▶ [Required action]: Could you tally the lines of the entries that carry the string "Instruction"? Reply with the number and nothing more.

---------- Source material ----------

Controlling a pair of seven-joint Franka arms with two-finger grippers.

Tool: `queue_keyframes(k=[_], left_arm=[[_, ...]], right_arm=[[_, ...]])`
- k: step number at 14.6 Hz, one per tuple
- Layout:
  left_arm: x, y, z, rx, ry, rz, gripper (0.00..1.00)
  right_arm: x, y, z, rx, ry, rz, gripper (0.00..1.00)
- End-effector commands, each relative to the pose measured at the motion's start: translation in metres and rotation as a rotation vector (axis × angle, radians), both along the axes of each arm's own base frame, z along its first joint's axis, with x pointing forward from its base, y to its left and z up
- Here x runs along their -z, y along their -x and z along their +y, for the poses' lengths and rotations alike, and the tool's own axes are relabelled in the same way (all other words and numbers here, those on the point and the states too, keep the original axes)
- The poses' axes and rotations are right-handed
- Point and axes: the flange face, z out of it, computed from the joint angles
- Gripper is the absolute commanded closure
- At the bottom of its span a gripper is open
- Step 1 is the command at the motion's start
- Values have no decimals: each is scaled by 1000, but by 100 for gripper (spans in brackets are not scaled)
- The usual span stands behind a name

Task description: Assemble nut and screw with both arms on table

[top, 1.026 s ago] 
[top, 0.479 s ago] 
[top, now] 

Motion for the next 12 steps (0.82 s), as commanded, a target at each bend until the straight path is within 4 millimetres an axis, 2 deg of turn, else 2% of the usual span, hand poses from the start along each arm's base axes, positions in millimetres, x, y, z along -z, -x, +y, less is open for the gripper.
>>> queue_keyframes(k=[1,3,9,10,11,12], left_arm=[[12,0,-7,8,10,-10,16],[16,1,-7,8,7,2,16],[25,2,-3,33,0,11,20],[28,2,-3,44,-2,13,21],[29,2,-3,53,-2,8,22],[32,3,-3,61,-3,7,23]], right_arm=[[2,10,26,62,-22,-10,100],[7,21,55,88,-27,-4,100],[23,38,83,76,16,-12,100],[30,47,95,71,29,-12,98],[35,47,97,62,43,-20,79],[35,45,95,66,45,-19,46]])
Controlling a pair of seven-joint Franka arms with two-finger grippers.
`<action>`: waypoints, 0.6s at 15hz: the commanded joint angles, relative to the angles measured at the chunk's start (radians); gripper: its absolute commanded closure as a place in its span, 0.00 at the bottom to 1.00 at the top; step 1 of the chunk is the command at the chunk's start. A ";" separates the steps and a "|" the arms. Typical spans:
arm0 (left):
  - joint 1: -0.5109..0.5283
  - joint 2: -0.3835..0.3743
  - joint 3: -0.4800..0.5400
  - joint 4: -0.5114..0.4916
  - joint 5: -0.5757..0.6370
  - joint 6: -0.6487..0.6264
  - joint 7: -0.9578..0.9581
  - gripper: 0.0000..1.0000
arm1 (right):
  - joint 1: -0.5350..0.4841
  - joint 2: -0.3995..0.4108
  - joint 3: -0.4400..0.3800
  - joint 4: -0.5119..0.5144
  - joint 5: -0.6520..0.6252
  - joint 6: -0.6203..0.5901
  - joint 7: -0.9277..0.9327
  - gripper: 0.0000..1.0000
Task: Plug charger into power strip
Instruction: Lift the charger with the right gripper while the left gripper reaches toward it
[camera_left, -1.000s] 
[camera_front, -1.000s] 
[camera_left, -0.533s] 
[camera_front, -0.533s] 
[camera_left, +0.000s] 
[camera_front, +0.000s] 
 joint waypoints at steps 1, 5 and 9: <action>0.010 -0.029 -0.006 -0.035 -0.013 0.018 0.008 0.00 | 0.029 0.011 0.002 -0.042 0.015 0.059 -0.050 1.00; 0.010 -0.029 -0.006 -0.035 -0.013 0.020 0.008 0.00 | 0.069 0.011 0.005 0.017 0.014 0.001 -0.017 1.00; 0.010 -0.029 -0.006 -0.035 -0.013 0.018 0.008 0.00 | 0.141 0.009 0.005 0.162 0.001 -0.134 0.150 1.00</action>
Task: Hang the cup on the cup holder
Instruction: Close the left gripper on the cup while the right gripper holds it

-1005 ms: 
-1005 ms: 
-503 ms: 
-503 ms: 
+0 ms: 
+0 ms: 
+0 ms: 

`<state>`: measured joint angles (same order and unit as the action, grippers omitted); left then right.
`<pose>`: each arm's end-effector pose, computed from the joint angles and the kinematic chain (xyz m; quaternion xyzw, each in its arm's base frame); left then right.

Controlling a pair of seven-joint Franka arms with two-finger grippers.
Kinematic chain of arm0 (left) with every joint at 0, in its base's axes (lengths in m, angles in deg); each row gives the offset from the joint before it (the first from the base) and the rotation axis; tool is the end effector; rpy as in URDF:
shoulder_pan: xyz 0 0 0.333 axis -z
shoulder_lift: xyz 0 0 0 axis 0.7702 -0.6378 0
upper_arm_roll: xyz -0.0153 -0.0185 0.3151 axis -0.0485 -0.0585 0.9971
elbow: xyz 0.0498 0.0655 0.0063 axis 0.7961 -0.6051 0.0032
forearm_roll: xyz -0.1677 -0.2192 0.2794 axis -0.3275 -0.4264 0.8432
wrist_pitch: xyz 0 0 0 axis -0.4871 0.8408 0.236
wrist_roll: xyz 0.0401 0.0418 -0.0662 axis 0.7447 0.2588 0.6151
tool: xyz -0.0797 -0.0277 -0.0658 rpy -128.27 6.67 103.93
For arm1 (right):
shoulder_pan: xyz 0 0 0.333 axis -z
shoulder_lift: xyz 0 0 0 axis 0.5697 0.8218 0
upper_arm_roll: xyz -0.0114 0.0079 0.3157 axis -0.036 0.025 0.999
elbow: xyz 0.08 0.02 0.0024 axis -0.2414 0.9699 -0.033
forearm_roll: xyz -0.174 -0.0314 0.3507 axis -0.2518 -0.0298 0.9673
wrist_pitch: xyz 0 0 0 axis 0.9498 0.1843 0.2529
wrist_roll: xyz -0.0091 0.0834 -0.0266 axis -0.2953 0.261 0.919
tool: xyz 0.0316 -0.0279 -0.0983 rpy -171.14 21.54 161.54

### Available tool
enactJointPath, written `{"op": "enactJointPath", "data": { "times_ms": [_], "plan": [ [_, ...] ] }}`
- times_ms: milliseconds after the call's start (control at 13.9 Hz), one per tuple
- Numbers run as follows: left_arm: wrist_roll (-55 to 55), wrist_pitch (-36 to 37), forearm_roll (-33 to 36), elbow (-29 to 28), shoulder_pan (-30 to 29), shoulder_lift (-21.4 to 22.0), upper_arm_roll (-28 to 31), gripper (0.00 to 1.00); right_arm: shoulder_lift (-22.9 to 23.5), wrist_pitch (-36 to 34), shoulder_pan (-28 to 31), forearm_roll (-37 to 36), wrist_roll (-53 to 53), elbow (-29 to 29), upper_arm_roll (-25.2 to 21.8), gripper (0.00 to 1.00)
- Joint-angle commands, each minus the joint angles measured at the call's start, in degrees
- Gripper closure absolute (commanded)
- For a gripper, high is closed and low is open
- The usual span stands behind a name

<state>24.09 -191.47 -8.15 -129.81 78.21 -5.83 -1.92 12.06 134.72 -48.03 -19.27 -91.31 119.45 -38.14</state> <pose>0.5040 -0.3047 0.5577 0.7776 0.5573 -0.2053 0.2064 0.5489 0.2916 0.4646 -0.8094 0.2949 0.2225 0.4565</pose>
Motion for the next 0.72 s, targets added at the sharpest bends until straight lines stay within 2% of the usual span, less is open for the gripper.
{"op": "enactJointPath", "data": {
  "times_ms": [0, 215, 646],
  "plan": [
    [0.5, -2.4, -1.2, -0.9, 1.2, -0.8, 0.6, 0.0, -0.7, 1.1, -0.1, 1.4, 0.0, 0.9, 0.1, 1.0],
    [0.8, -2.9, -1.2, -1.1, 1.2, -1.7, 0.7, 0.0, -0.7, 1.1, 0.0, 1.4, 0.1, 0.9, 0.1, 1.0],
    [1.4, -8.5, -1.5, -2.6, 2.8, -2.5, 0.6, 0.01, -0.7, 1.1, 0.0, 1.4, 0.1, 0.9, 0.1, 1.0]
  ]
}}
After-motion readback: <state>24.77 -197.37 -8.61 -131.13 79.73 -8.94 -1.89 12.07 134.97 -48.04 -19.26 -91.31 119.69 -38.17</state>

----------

▶ [Task answer]: 2